◆ **WHAT YOU ARE ASKED TO DO**: Lift out all lines below that contain "coordinates".
(Beginning of SOURCE RECORDS)
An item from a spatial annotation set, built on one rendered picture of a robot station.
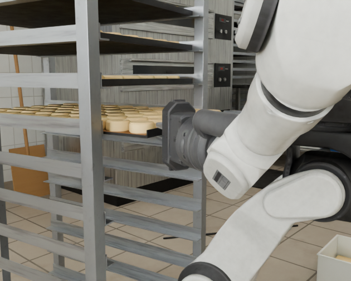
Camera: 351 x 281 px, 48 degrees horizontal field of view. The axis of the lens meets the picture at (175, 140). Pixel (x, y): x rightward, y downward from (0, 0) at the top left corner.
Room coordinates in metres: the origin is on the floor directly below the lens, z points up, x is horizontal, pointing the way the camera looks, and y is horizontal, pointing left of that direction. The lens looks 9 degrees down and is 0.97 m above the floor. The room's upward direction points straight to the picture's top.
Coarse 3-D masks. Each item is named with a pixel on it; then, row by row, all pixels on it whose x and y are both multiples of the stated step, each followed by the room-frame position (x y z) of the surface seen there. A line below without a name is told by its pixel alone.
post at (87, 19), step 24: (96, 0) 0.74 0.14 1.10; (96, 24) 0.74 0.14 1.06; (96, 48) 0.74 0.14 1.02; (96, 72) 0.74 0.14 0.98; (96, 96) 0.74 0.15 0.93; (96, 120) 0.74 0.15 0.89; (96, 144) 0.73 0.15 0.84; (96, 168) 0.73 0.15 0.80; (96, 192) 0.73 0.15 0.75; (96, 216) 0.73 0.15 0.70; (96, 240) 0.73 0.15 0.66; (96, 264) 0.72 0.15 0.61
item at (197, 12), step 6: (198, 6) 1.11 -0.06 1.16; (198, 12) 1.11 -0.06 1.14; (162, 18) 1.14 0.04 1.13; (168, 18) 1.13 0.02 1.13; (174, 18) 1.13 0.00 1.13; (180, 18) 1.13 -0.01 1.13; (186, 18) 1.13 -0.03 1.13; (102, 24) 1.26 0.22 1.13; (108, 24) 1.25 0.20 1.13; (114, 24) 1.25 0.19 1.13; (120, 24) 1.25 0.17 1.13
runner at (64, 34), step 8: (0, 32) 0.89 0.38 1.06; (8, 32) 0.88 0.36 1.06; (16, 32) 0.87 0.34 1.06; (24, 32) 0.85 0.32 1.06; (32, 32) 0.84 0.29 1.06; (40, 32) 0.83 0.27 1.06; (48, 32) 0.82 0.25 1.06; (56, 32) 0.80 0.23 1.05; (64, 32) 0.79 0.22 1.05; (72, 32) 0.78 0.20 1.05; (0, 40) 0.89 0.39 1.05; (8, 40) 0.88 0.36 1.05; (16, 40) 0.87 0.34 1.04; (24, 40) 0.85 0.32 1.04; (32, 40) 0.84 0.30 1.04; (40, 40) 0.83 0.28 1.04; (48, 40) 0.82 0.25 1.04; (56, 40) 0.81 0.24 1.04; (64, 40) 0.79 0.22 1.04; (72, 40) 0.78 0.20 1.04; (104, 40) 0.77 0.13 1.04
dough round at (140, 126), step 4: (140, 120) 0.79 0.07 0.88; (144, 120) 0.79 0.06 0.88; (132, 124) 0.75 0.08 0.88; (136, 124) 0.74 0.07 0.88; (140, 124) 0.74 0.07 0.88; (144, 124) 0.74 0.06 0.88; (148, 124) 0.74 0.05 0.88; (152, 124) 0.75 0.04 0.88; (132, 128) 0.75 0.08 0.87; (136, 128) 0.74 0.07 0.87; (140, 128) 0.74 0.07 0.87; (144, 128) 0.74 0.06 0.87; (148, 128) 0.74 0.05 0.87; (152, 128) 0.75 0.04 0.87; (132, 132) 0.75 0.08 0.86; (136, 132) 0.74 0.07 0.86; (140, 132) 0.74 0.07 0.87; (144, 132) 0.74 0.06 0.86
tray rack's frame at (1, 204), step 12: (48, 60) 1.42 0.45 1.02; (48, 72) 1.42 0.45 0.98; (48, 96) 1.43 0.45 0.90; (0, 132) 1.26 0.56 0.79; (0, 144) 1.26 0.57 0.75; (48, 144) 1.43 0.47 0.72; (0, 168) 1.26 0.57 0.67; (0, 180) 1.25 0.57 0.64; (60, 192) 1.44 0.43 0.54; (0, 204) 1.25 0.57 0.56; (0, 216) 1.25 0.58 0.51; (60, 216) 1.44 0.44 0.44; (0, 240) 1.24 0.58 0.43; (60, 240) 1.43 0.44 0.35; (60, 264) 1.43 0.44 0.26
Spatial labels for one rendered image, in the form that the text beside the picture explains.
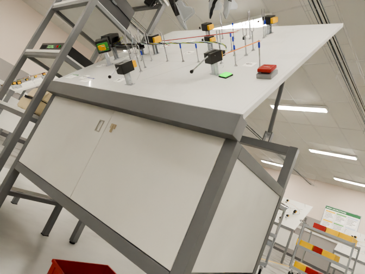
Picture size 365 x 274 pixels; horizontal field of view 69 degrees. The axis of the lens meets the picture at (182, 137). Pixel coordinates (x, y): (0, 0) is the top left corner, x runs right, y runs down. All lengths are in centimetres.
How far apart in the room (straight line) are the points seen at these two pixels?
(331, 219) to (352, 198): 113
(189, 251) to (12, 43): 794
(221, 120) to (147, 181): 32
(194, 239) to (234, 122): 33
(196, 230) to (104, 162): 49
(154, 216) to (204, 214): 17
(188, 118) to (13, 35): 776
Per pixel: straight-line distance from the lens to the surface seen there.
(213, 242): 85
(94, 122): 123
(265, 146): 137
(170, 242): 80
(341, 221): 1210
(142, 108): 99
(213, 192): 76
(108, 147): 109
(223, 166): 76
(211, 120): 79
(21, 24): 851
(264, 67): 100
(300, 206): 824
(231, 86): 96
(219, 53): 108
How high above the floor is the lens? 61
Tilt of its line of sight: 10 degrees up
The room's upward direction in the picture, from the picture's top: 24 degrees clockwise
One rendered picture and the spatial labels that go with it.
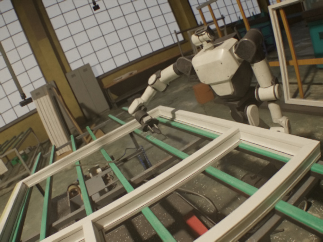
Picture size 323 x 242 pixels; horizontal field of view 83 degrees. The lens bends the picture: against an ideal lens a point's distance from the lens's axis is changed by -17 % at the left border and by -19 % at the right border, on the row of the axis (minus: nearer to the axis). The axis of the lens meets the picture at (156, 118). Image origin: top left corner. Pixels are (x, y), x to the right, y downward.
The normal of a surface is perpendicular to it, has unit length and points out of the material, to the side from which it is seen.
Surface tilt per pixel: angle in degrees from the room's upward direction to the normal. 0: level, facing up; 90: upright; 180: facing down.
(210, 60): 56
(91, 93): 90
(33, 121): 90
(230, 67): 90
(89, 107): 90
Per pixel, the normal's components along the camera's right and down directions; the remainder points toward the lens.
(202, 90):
(End of SOURCE RECORDS)
◆ **FINISHED TASK**:
Room coordinates in metres: the origin is on the floor directly below the lens, z points up, x is horizontal, pointing the way the camera looks, and y is horizontal, pointing left of that direction. The lens looks 9 degrees down and is 0.97 m above the floor. The room's upward direction points straight to the picture's top.
Picture size 365 x 274 pixels; horizontal field of view 69 degrees. The axis of the lens meets the picture at (182, 137). Pixel coordinates (x, y): (0, 0) is the top left corner, x runs right, y runs down. All lengths are in centimetres.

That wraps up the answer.